**WORK ORDER:**
Range to reproduce from the entries below: the line with "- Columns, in", the line with "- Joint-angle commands", and every line in between. Give them exactly and give nothing else.

Items from a dataset:
★ ★ ★ ★ ★ ★ ★
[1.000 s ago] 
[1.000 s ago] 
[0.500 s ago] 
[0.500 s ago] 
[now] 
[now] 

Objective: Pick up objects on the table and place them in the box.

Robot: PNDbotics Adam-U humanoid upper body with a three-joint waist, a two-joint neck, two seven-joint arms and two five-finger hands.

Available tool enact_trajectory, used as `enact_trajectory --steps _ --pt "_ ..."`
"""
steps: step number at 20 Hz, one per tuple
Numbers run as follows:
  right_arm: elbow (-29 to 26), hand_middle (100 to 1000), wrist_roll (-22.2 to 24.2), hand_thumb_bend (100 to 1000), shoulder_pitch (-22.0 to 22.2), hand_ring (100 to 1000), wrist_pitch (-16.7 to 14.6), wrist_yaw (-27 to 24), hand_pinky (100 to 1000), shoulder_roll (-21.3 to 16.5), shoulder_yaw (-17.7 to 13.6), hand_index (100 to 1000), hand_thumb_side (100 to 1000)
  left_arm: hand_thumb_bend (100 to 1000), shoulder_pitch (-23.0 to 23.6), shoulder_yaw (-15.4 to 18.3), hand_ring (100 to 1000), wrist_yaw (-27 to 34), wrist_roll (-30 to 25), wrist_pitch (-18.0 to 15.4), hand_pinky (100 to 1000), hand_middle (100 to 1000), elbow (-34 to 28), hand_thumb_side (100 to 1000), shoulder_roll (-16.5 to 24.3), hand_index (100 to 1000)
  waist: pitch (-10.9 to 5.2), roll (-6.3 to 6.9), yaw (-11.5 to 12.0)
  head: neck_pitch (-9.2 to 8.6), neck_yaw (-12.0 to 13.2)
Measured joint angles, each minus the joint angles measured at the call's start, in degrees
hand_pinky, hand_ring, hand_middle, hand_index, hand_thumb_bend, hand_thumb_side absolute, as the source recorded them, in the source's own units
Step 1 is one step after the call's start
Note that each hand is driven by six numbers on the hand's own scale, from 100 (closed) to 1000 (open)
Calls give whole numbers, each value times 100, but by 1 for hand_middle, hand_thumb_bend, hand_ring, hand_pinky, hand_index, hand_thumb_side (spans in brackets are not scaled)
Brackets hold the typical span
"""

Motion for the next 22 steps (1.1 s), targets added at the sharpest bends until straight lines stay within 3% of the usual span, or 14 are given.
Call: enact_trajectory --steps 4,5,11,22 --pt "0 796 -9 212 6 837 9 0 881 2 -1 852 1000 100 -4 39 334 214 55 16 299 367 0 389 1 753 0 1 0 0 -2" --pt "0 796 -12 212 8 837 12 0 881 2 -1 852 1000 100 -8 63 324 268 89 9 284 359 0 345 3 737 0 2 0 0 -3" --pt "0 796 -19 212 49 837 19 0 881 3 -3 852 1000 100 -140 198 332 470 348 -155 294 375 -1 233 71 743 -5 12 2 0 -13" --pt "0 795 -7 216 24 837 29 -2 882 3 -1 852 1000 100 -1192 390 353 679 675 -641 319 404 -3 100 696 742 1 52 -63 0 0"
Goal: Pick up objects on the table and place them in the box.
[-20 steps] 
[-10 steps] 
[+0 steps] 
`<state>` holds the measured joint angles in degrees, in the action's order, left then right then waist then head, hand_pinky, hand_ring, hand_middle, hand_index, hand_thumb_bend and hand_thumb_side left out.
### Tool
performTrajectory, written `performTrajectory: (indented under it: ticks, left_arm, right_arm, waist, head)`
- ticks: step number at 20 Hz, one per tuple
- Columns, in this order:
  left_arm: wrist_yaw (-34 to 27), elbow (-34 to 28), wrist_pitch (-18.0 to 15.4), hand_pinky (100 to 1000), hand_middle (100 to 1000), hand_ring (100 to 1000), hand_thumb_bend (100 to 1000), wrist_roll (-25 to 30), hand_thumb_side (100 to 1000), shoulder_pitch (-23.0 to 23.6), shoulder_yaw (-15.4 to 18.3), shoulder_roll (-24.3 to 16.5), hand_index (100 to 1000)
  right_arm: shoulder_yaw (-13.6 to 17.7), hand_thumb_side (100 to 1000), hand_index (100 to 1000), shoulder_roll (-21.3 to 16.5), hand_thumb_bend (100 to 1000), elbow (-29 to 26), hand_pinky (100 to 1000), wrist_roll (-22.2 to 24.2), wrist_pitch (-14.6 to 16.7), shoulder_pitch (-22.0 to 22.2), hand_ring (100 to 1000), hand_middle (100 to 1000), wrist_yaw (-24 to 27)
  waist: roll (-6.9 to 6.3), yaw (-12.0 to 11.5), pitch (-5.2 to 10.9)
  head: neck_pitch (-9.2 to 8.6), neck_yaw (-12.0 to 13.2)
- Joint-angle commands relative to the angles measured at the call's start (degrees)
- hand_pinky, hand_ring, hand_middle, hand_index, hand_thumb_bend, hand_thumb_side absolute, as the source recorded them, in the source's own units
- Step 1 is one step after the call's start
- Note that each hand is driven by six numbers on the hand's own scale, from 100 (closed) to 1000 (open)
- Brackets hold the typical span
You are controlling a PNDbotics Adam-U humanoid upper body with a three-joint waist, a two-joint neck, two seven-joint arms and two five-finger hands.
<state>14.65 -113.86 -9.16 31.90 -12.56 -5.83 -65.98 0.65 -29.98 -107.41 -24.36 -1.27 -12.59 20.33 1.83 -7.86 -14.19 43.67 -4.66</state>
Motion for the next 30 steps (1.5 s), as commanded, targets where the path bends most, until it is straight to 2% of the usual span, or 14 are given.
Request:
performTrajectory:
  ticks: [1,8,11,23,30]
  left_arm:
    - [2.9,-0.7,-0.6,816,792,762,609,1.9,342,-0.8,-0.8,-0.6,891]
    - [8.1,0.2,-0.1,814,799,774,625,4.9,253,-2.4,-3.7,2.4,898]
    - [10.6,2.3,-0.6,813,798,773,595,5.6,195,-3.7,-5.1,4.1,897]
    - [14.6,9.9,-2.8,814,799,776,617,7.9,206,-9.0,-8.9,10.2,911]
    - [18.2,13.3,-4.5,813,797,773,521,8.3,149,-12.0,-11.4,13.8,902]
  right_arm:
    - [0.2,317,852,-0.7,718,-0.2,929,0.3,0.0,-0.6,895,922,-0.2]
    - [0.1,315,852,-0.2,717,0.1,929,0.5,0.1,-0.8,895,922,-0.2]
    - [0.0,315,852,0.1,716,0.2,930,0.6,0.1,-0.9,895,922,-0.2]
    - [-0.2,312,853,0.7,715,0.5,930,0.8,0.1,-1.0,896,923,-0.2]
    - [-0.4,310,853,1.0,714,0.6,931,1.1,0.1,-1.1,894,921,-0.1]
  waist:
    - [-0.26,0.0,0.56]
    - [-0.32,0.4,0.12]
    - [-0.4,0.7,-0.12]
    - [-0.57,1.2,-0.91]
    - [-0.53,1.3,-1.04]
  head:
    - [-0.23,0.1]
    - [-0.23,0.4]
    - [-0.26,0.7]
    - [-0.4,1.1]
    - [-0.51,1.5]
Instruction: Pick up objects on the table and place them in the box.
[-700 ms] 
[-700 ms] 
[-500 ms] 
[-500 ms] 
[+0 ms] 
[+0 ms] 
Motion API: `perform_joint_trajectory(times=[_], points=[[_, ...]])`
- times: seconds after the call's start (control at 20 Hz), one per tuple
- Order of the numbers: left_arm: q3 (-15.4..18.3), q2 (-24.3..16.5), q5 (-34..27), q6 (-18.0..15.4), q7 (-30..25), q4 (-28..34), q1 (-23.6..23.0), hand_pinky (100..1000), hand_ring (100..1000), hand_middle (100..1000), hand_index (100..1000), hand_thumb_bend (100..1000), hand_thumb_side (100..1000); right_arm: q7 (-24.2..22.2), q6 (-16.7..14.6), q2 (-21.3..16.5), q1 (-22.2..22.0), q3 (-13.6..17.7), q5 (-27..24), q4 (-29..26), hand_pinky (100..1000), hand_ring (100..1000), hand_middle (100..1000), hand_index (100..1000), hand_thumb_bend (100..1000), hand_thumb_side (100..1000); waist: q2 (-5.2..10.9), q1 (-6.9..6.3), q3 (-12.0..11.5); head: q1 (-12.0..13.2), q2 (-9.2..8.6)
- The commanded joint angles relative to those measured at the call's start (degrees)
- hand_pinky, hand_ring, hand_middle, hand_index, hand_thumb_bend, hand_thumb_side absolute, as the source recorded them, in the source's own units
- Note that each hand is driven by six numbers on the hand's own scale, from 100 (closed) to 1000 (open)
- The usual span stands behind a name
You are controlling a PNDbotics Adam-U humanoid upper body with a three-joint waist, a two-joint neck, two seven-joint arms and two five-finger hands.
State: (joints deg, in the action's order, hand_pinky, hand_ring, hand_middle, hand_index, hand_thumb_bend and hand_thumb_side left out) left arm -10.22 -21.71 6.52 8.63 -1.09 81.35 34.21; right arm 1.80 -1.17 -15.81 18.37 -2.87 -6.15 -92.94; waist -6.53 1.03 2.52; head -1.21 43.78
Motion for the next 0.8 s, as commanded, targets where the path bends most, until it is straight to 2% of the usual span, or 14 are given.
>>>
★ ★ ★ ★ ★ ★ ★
**ANSWER BOX:**
- Columns, in this order:
  left_arm: wrist_yaw (-34 to 27), elbow (-34 to 28), wrist_pitch (-18.0 to 15.4), hand_pinky (100 to 1000), hand_middle (100 to 1000), hand_ring (100 to 1000), hand_thumb_bend (100 to 1000), wrist_roll (-25 to 30), hand_thumb_side (100 to 1000), shoulder_pitch (-23.0 to 23.6), shoulder_yaw (-15.4 to 18.3), shoulder_roll (-24.3 to 16.5), hand_index (100 to 1000)
  right_arm: shoulder_yaw (-13.6 to 17.7), hand_thumb_side (100 to 1000), hand_index (100 to 1000), shoulder_roll (-21.3 to 16.5), hand_thumb_bend (100 to 1000), elbow (-29 to 26), hand_pinky (100 to 1000), wrist_roll (-22.2 to 24.2), wrist_pitch (-14.6 to 16.7), shoulder_pitch (-22.0 to 22.2), hand_ring (100 to 1000), hand_middle (100 to 1000), wrist_yaw (-24 to 27)
  waist: roll (-6.9 to 6.3), yaw (-12.0 to 11.5), pitch (-5.2 to 10.9)
  head: neck_pitch (-9.2 to 8.6), neck_yaw (-12.0 to 13.2)
- Joint-angle commands relative to the angles measured at the call's start (degrees)

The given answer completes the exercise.